We emphasized empyema related to bacterial pneumonia and excluded the patients with fungal or tuberculosis empyema. Numerous studies have highlighted that the primary causes of community-acquired pneumonia were Streptococcus species and anaerobes, while hospital-acquired pneumonia was mostly caused by Staphylococcus aureus.[23, 24] Major pathogens of VAP were reported to be Pseudomonas aeruginosa, Klebsiella pneumoniae, and methicillin-resistant Staphylococcus aureus (MRSA).[25, 26] Our data indicated that the primary pathogens of respiratory secretion cultures were Pseudomonas aeruginosa (44%) and Klebsiella pneumoniae (16%), while the main pathogens in pleural effusion/tissue cultures were Streptococcus species (38%), Klebsiella pneumoniae (11%), and Staphylococcus aureus (10%). We performed VATS decortication soon after empyema was diagnosed or when it was suspected, usually within 7 days. Intraoperative pleural cultures could be obtained early in the hospital course. However, 61.8% of our patients experienced ICU admission and received endotracheal tube intubation with ventilator for oxygen support. Respiratory secretion cultures could be collected at any time during the hospital course. Notably, the specimens obtained by endotracheal aspiration or BAL would be highly associated with VAP, potentially explaining our observed pathogen spectrum.

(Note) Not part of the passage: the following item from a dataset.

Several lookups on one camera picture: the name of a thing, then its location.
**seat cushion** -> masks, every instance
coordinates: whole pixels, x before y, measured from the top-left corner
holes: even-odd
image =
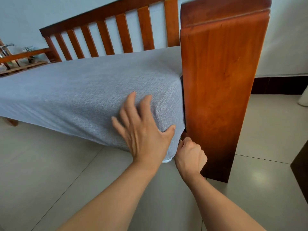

It is essential to start the treatment for empyema with broad-spectrum antibiotics initially.[4] Additionally, appropriately escalating the antibiotics regimen with anti-Pseudomonas or anti-MRSA agents based on the respiratory secretion culture result is crucial in both adult and pediatric patients.[27, 28] In our center, we initially prescribed empiric anti-Pseudomonas antibiotics when the empyema patients were admitted to ICU. Simultaneously, respiratory secretion and blood cultures were repeatedly collected until the infection was well under control. Further use of therapeutic anti-MRSA agent would be indicated based on the culture results.
Our study has several limitations. Firstly, the data are derived from a single medical center. The pathogen spectrum changes geographically, and the evidence is insufficient to be universally applicable. Secondly, this is a retrospective study, which may involve selection bias. Thirdly, the culture techniques vary among different institutes, potentially affecting sensitivity. A larger database or a multi-center study is needed to confirm our findings. Fourthly, the differences between respiratory secretion and pleural results may be due to the presence of two different and subsequent infections. The lack of data about infection source may cause potential bias. Lastly, the timing to obtain respiratory secretion specimens during hospitalization was not regular. The number of cultures and the collection methods varied among different cases. Despite the limitations, respiratory secretion culture plays a crucial role in the prediction of surgical outcomes in bacterial empyema patients.